#### TASK INSTRUCTIONS
Set down the material exactly. Keep every line.

#### SOURCE MATERIAL

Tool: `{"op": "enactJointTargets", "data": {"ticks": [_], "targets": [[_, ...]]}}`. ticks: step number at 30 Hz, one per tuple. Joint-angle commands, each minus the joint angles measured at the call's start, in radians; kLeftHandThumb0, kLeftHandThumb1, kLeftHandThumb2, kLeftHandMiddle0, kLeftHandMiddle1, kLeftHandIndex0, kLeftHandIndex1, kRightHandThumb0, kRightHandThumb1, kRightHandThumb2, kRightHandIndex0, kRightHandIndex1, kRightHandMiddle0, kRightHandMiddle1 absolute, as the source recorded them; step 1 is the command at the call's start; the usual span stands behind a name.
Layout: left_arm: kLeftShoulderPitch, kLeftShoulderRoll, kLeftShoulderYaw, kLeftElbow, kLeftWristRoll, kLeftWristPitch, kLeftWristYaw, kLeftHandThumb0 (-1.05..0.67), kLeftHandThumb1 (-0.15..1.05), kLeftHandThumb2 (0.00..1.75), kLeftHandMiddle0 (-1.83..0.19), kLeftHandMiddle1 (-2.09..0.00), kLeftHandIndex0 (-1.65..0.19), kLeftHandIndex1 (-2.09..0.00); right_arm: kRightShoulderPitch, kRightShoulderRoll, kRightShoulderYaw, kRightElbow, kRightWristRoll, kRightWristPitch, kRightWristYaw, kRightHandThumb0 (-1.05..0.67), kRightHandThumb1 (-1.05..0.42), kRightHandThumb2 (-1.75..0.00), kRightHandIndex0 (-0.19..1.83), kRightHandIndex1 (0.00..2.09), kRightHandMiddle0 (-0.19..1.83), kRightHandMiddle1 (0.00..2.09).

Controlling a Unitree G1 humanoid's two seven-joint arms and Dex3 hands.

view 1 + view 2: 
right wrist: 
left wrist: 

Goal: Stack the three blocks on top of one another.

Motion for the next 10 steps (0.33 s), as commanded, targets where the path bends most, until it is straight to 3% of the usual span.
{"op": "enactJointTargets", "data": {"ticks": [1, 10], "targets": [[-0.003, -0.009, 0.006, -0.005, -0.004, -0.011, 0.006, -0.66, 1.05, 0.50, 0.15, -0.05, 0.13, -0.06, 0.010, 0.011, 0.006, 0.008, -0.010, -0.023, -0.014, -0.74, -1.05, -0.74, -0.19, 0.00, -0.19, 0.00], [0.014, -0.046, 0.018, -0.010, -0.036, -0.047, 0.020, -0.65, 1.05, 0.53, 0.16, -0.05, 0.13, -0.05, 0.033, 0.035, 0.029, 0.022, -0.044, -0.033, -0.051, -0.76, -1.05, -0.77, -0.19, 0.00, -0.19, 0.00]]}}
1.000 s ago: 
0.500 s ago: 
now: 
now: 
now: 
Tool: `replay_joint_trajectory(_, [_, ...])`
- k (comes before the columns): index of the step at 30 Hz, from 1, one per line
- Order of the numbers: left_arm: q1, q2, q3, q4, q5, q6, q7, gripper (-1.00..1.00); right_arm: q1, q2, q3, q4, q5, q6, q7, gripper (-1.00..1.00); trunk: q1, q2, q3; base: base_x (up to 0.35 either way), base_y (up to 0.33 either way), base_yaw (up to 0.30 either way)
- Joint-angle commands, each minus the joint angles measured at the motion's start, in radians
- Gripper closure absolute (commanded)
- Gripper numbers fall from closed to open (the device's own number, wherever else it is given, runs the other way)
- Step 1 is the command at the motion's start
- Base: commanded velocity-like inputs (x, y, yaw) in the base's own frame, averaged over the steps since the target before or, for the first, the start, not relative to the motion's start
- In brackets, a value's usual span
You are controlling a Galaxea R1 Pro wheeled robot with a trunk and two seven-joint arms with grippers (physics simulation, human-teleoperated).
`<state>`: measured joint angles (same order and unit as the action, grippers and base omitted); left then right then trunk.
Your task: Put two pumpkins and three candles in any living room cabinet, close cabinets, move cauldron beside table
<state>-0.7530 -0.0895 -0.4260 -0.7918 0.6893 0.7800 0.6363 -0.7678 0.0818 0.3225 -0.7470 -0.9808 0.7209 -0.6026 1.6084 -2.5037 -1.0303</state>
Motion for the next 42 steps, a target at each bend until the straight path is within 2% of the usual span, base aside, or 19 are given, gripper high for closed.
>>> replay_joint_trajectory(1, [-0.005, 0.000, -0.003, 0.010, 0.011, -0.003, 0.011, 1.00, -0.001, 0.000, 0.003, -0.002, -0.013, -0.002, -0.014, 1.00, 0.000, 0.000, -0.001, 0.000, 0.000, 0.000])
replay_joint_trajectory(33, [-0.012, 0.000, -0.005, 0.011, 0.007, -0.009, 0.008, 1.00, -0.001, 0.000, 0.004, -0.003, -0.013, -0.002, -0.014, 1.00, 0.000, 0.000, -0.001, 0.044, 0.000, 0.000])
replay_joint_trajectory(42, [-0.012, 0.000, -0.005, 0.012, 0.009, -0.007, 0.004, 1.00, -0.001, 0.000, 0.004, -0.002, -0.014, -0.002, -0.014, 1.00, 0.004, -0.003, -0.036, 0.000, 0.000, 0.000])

#### EXERCISE SOLUTION
Tool: `{"op": "enactJointTargets", "data": {"ticks": [_], "targets": [[_, ...]]}}`. ticks: step number at 30 Hz, one per tuple. Joint-angle commands, each minus the joint angles measured at the call's start, in radians; kLeftHandThumb0, kLeftHandThumb1, kLeftHandThumb2, kLeftHandMiddle0, kLeftHandMiddle1, kLeftHandIndex0, kLeftHandIndex1, kRightHandThumb0, kRightHandThumb1, kRightHandThumb2, kRightHandIndex0, kRightHandIndex1, kRightHandMiddle0, kRightHandMiddle1 absolute, as the source recorded them; step 1 is the command at the call's start; the usual span stands behind a name.
Layout: left_arm: kLeftShoulderPitch, kLeftShoulderRoll, kLeftShoulderYaw, kLeftElbow, kLeftWristRoll, kLeftWristPitch, kLeftWristYaw, kLeftHandThumb0 (-1.05..0.67), kLeftHandThumb1 (-0.15..1.05), kLeftHandThumb2 (0.00..1.75), kLeftHandMiddle0 (-1.83..0.19), kLeftHandMiddle1 (-2.09..0.00), kLeftHandIndex0 (-1.65..0.19), kLeftHandIndex1 (-2.09..0.00); right_arm: kRightShoulderPitch, kRightShoulderRoll, kRightShoulderYaw, kRightElbow, kRightWristRoll, kRightWristPitch, kRightWristYaw, kRightHandThumb0 (-1.05..0.67), kRightHandThumb1 (-1.05..0.42), kRightHandThumb2 (-1.75..0.00), kRightHandIndex0 (-0.19..1.83), kRightHandIndex1 (0.00..2.09), kRightHandMiddle0 (-0.19..1.83), kRightHandMiddle1 (0.00..2.09).

Controlling a Unitree G1 humanoid's two seven-joint arms and Dex3 hands.

view 1 + view 2: 
right wrist: 
left wrist: 

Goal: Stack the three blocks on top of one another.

Motion for the next 10 steps (0.33 s), as commanded, targets where the path bends most, until it is straight to 3% of the usual span.
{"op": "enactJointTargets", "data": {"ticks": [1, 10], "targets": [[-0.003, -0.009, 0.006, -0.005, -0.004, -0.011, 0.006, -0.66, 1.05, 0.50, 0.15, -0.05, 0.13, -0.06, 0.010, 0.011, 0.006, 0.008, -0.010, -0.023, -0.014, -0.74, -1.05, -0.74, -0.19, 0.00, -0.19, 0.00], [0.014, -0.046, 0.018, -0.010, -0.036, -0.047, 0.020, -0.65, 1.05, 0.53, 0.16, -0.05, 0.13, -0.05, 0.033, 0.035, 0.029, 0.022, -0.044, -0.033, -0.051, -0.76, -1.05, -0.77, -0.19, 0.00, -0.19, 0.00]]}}
1.000 s ago: 
0.500 s ago: 
now: 
now: 
now: 
Tool: `replay_joint_trajectory(_, [_, ...])`
- k (comes before the columns): index of the step at 30 Hz, from 1, one per line
- Order of the numbers: left_arm: q1, q2, q3, q4, q5, q6, q7, gripper (-1.00..1.00); right_arm: q1, q2, q3, q4, q5, q6, q7, gripper (-1.00..1.00); trunk: q1, q2, q3; base: base_x (up to 0.35 either way), base_y (up to 0.33 either way), base_yaw (up to 0.30 either way)
- Joint-angle commands, each minus the joint angles measured at the motion's start, in radians
- Gripper closure absolute (commanded)
- Gripper numbers fall from closed to open (the device's own number, wherever else it is given, runs the other way)
- Step 1 is the command at the motion's start
- Base: commanded velocity-like inputs (x, y, yaw) in the base's own frame, averaged over the steps since the target before or, for the first, the start, not relative to the motion's start
- In brackets, a value's usual span
You are controlling a Galaxea R1 Pro wheeled robot with a trunk and two seven-joint arms with grippers (physics simulation, human-teleoperated).
`<state>`: measured joint angles (same order and unit as the action, grippers and base omitted); left then right then trunk.
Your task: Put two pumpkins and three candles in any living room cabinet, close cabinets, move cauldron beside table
<state>-0.7530 -0.0895 -0.4260 -0.7918 0.6893 0.7800 0.6363 -0.7678 0.0818 0.3225 -0.7470 -0.9808 0.7209 -0.6026 1.6084 -2.5037 -1.0303</state>
Motion for the next 42 steps, a target at each bend until the straight path is within 2% of the usual span, base aside, or 19 are given, gripper high for closed.
>>> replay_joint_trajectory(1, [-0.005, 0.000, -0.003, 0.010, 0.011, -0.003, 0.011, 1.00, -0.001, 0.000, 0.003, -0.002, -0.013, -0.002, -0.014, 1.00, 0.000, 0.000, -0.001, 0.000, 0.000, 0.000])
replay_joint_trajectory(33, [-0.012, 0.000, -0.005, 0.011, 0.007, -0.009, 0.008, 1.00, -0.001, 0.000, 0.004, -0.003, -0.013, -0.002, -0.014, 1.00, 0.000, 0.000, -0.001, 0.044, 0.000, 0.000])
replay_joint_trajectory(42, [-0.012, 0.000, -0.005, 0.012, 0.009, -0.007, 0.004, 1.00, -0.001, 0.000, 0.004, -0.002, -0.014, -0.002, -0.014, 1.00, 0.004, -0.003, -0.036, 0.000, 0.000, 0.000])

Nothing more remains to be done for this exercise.